• REQUIREMENT:
Word for word, restate the listing that follows and leave out the images.

• RECORDS:
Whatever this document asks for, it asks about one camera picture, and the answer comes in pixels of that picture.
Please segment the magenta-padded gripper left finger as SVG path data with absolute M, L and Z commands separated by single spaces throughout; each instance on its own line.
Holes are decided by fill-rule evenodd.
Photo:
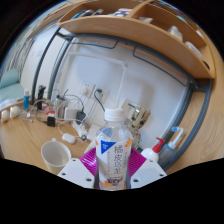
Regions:
M 59 177 L 84 188 L 93 189 L 97 175 L 96 149 L 80 158 L 72 158 L 58 174 Z

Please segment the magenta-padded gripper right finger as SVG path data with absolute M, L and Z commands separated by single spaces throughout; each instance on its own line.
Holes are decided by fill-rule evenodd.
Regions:
M 166 176 L 160 165 L 147 160 L 137 150 L 132 149 L 127 167 L 127 188 L 135 189 L 146 186 Z

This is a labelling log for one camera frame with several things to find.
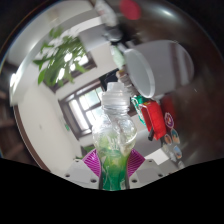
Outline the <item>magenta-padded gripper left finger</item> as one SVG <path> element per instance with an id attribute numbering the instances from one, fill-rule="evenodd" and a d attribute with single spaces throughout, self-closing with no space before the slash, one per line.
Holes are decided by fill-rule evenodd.
<path id="1" fill-rule="evenodd" d="M 101 163 L 95 149 L 91 150 L 83 159 L 75 159 L 64 178 L 81 187 L 98 189 L 101 179 Z"/>

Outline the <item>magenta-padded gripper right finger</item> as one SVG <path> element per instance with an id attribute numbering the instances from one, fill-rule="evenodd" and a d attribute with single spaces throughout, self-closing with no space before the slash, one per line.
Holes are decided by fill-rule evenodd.
<path id="1" fill-rule="evenodd" d="M 127 161 L 127 177 L 130 189 L 146 186 L 163 176 L 164 173 L 153 159 L 145 159 L 135 149 L 131 151 Z"/>

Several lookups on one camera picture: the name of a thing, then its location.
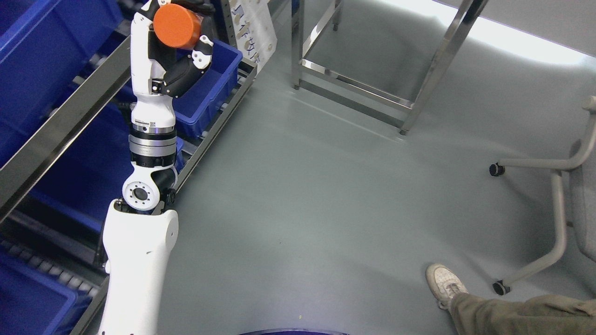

• RESULT FOR THIS TASK:
Whatever this document asks for, it asks about one camera picture, and the answer comes in pixels of that picture.
Please segment the magenta-padded gripper left finger as SVG path data with absolute M, L and Z commands separated by single spaces throughout; each instance on its own line.
Holes are decided by fill-rule evenodd.
Photo:
Regions:
M 59 177 L 84 188 L 93 189 L 97 175 L 96 149 L 80 158 L 72 158 L 58 174 Z

Please segment the magenta-padded gripper right finger as SVG path data with absolute M, L and Z commands separated by single spaces throughout; each instance on its own line.
Holes are decided by fill-rule evenodd.
Regions:
M 166 176 L 160 165 L 147 160 L 137 150 L 132 149 L 127 167 L 127 188 L 135 189 L 146 186 Z

This is a labelling log for one camera frame with several things to find.
Outline the <item>magenta-padded gripper left finger</item> as one SVG <path> element per instance with an id attribute numbering the instances from one, fill-rule="evenodd" and a d attribute with single spaces throughout, self-closing with no space before the slash, one per line.
Holes are decided by fill-rule evenodd.
<path id="1" fill-rule="evenodd" d="M 101 163 L 95 149 L 91 150 L 83 159 L 75 159 L 64 178 L 81 187 L 98 189 L 101 179 Z"/>

Outline the <item>magenta-padded gripper right finger</item> as one SVG <path> element per instance with an id attribute numbering the instances from one, fill-rule="evenodd" and a d attribute with single spaces throughout, self-closing with no space before the slash, one per line.
Holes are decided by fill-rule evenodd.
<path id="1" fill-rule="evenodd" d="M 127 161 L 127 177 L 130 189 L 146 186 L 163 176 L 164 173 L 153 159 L 145 159 L 135 149 L 131 151 Z"/>

Several lookups on one camera picture: the name of a thing, then its location.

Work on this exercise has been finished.